-- Opening Marker --

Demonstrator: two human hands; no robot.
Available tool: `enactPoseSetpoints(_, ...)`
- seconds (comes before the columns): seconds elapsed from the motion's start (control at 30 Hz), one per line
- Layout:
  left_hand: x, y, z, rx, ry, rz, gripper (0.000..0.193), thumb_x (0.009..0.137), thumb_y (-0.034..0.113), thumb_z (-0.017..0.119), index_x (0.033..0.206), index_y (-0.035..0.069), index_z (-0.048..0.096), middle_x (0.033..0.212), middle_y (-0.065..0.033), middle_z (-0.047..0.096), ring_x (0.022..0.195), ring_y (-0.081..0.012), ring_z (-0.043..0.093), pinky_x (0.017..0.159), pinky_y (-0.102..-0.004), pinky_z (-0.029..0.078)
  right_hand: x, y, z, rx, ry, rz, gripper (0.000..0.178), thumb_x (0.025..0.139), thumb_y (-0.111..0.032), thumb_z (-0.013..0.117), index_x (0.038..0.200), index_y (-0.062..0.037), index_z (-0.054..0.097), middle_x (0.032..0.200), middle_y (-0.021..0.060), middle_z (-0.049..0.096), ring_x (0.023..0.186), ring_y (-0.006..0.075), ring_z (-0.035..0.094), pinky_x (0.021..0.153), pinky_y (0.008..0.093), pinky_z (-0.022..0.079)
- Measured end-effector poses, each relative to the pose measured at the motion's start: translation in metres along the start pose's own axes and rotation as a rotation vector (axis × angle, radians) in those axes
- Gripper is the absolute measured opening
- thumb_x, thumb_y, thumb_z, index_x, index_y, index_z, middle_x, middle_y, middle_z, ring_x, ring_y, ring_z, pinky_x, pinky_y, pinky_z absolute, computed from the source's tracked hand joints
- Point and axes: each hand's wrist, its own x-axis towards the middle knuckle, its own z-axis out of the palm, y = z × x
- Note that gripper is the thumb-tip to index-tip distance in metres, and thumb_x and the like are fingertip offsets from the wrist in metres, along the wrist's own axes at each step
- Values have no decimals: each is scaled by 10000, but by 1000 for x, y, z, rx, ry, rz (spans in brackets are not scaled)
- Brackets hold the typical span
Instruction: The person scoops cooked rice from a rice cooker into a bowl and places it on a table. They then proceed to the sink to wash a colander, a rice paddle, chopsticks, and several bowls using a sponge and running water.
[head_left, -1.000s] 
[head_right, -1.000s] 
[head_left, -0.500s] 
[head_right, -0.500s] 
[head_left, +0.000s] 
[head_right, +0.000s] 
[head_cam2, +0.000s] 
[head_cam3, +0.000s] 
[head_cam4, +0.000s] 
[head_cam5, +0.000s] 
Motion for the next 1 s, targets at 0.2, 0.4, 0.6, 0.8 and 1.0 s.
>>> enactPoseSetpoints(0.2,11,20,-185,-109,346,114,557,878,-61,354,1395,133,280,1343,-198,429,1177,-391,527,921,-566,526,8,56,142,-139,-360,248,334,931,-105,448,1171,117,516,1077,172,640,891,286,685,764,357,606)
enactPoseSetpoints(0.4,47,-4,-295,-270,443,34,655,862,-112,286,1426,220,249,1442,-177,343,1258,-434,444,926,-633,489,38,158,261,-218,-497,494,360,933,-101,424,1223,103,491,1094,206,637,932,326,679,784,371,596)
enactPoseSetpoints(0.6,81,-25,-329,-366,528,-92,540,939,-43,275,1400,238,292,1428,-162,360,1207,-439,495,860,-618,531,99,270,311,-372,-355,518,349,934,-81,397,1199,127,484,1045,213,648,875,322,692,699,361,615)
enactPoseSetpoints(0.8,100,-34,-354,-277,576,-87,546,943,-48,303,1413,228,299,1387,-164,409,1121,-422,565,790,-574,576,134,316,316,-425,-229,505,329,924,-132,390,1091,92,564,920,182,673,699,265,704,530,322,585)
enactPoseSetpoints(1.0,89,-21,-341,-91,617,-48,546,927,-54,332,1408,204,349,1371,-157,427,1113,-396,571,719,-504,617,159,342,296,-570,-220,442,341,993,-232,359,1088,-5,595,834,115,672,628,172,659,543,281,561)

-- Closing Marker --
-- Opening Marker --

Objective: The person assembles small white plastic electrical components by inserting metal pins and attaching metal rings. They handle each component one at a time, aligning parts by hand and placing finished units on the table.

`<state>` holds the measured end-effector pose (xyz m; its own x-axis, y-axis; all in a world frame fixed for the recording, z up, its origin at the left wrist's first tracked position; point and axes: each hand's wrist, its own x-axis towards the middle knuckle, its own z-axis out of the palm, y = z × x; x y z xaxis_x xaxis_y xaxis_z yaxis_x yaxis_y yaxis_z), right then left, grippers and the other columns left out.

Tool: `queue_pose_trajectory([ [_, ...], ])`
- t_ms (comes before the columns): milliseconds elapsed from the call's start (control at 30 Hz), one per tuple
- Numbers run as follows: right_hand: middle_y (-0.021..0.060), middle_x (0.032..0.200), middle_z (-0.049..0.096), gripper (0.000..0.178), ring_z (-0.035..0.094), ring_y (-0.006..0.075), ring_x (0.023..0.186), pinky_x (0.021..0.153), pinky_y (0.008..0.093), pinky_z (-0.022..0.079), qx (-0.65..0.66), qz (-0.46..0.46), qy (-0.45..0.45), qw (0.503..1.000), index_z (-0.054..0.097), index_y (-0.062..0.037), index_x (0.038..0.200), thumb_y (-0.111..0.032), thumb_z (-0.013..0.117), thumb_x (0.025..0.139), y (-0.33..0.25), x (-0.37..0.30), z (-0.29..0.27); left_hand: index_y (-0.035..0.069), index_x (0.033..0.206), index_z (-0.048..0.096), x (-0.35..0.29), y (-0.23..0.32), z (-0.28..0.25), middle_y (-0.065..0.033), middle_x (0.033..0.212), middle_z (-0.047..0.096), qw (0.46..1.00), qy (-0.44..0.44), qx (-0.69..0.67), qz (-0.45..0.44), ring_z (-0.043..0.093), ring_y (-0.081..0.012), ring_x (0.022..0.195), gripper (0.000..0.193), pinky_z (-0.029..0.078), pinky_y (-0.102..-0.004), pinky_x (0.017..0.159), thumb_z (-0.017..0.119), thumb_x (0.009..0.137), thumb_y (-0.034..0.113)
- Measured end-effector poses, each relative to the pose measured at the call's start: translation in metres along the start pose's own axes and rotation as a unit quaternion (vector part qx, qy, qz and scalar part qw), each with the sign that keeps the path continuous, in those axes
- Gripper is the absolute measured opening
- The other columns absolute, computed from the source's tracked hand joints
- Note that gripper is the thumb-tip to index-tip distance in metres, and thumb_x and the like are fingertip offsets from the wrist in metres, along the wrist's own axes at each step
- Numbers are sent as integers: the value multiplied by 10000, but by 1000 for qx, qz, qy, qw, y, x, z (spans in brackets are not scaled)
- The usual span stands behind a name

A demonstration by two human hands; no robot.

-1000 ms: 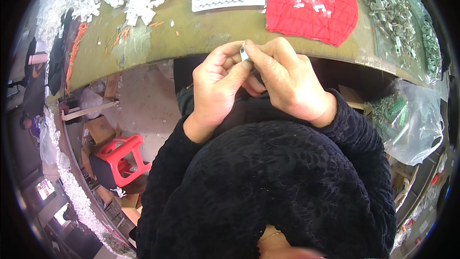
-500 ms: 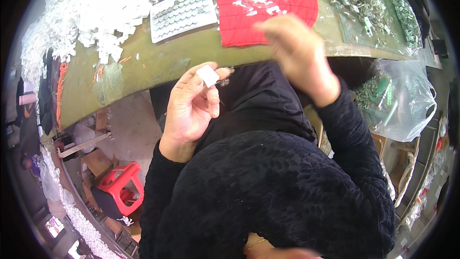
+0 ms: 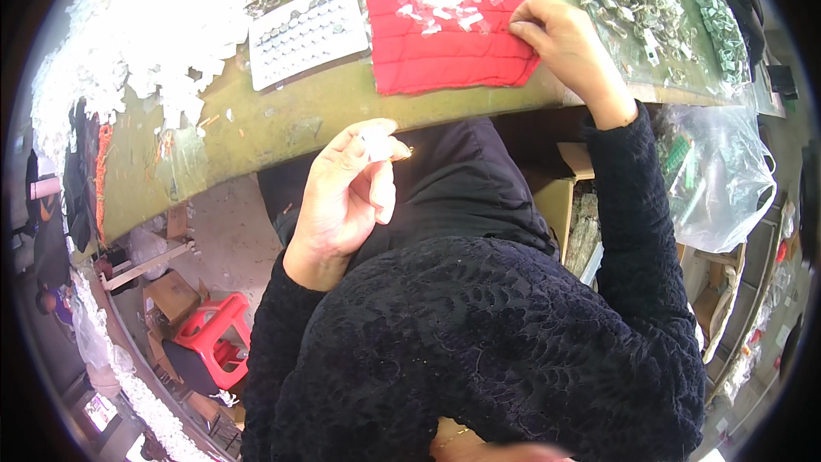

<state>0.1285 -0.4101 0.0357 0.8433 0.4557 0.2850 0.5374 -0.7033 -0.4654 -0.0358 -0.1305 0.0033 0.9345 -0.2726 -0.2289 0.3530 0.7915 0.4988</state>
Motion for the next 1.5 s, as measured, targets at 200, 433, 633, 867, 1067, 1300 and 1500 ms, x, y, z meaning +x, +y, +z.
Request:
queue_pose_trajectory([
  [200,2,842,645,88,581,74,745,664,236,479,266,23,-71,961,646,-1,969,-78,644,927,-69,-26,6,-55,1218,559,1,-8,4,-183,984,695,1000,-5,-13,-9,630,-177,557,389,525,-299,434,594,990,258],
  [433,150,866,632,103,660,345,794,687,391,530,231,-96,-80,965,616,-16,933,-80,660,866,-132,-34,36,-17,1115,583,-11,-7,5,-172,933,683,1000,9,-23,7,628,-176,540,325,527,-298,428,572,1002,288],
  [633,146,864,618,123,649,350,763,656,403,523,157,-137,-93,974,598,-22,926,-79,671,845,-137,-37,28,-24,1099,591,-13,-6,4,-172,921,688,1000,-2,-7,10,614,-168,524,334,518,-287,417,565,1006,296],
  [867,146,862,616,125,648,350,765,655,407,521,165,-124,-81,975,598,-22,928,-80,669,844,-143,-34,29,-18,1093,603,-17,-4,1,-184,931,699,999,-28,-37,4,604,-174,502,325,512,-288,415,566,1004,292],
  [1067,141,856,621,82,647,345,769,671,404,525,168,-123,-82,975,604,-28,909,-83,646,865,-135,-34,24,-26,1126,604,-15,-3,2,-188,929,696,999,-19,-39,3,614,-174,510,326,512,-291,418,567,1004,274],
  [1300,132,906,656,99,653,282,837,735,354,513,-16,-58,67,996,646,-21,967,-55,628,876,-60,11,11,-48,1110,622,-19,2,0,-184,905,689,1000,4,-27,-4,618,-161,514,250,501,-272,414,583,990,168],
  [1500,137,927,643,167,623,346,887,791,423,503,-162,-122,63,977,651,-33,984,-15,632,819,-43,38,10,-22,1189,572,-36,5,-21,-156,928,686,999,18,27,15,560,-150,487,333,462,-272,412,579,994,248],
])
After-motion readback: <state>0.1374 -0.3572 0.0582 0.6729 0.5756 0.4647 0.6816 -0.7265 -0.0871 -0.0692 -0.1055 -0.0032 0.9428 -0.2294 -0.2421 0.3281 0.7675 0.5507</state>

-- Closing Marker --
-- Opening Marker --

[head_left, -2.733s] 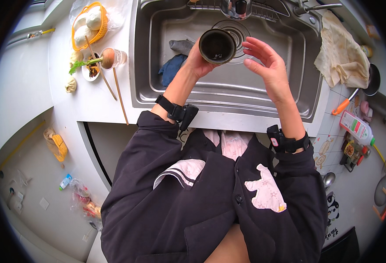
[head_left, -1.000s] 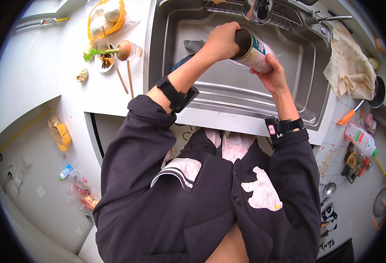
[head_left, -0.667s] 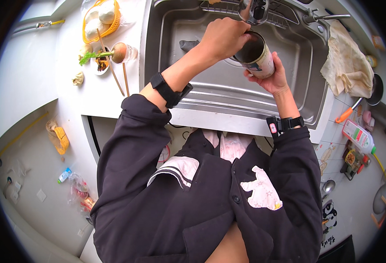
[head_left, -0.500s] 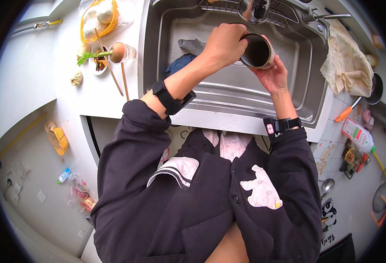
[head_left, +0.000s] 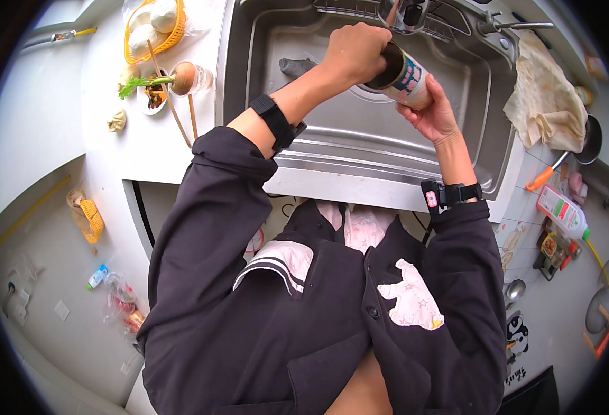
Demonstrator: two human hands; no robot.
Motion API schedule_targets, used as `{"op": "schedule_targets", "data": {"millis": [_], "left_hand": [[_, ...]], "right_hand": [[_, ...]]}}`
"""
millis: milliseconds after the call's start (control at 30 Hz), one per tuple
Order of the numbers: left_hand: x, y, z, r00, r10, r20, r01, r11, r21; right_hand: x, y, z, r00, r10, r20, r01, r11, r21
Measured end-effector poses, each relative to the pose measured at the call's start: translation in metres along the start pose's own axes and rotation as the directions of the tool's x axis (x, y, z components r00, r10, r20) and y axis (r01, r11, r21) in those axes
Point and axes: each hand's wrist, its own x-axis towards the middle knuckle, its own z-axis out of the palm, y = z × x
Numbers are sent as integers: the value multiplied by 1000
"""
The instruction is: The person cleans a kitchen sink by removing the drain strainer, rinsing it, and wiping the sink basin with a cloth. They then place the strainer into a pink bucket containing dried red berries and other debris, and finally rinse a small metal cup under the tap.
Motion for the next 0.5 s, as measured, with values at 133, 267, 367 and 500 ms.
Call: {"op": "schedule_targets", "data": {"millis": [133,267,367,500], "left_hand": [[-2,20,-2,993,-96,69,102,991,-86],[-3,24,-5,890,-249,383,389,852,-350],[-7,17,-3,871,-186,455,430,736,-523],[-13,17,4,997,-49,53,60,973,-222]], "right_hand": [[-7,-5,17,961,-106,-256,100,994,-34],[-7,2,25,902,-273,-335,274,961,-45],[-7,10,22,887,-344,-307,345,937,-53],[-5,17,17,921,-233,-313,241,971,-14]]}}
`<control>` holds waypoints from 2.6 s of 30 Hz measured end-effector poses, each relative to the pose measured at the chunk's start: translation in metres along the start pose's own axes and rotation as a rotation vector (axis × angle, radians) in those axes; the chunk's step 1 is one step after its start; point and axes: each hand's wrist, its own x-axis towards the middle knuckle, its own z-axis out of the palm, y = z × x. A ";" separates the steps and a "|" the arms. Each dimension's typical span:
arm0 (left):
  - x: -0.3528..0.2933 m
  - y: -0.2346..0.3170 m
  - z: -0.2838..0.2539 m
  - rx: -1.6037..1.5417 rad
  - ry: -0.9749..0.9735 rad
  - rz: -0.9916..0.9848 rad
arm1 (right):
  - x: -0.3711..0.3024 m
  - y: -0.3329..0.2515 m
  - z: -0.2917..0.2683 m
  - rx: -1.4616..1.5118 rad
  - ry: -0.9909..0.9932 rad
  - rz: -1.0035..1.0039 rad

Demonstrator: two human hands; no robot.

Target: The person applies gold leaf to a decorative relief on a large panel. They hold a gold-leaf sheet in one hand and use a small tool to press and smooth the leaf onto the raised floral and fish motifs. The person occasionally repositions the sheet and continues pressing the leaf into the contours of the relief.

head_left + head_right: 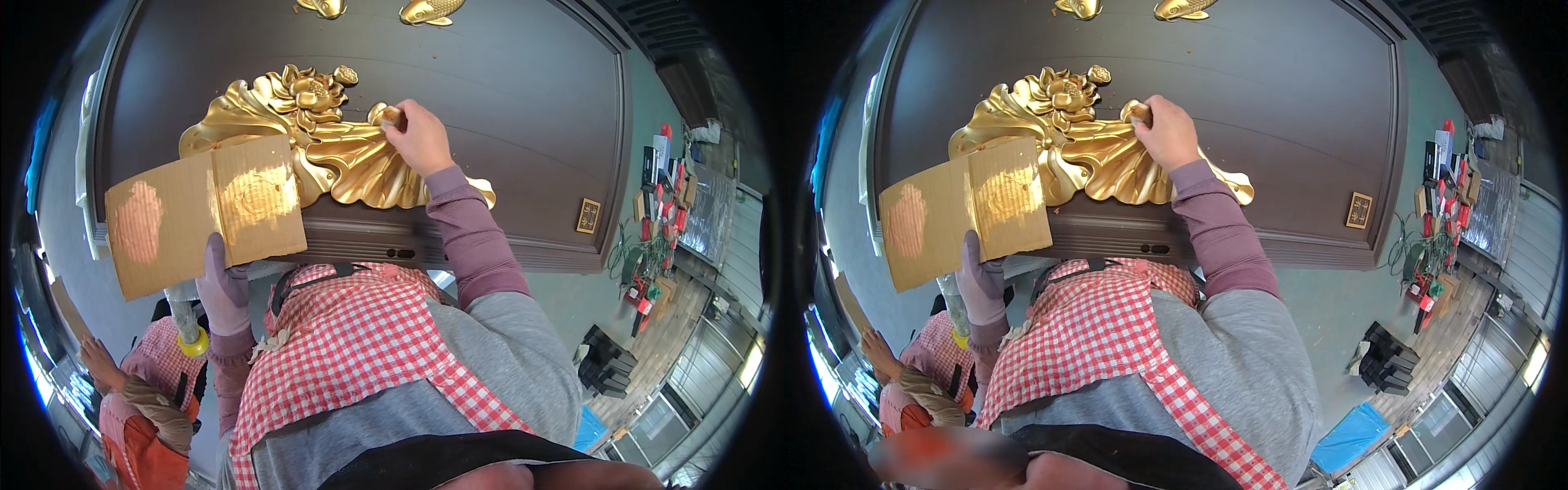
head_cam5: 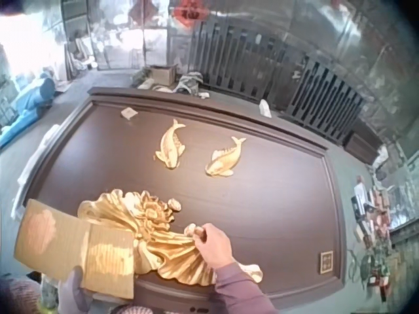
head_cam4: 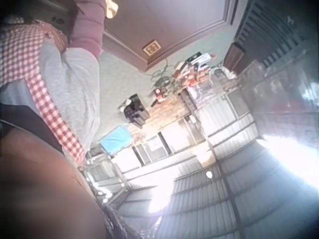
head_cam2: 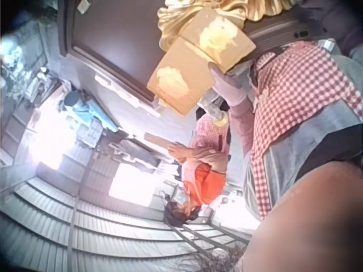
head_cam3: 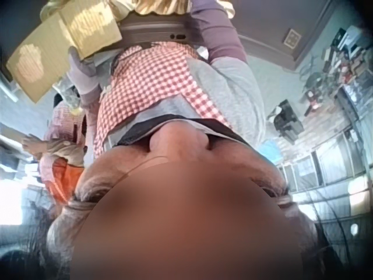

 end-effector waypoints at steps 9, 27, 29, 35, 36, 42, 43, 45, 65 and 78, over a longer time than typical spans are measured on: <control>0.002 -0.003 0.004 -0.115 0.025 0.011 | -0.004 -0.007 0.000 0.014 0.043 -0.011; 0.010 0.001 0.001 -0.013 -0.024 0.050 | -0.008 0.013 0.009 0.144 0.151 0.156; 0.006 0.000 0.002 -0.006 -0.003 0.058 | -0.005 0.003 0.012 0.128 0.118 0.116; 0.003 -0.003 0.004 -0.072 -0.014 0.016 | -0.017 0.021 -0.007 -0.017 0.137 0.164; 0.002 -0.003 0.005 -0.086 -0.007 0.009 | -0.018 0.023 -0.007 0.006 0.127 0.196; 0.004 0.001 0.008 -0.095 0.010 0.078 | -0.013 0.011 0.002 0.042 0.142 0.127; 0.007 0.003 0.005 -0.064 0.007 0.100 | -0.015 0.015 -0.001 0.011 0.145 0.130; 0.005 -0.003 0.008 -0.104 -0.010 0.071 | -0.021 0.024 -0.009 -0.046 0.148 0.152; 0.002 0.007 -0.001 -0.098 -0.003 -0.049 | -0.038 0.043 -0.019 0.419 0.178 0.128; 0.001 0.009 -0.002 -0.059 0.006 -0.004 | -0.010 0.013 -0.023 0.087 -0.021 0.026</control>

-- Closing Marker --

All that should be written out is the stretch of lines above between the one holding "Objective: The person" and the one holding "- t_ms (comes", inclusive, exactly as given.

Objective: The person assembles small white plastic electrical components by inserting metal pins and attaching metal rings. They handle each component one at a time, aligning parts by hand and placing finished units on the table.

`<state>` holds the measured end-effector pose (xyz m; its own x-axis, y-axis; all in a world frame fixed for the recording, z up, its origin at the left wrist's first tracked position; point and axes: each hand's wrist, its own x-axis towards the middle knuckle, its own z-axis out of the palm, y = z × x; x y z xaxis_x xaxis_y xaxis_z yaxis_x yaxis_y yaxis_z), right then left, grippers and the other columns left out.

Tool: `queue_pose_trajectory([ [_, ...], ])`
- t_ms (comes before the columns): milliseconds elapsed from the call's start (control at 30 Hz), one per tuple

This response is done.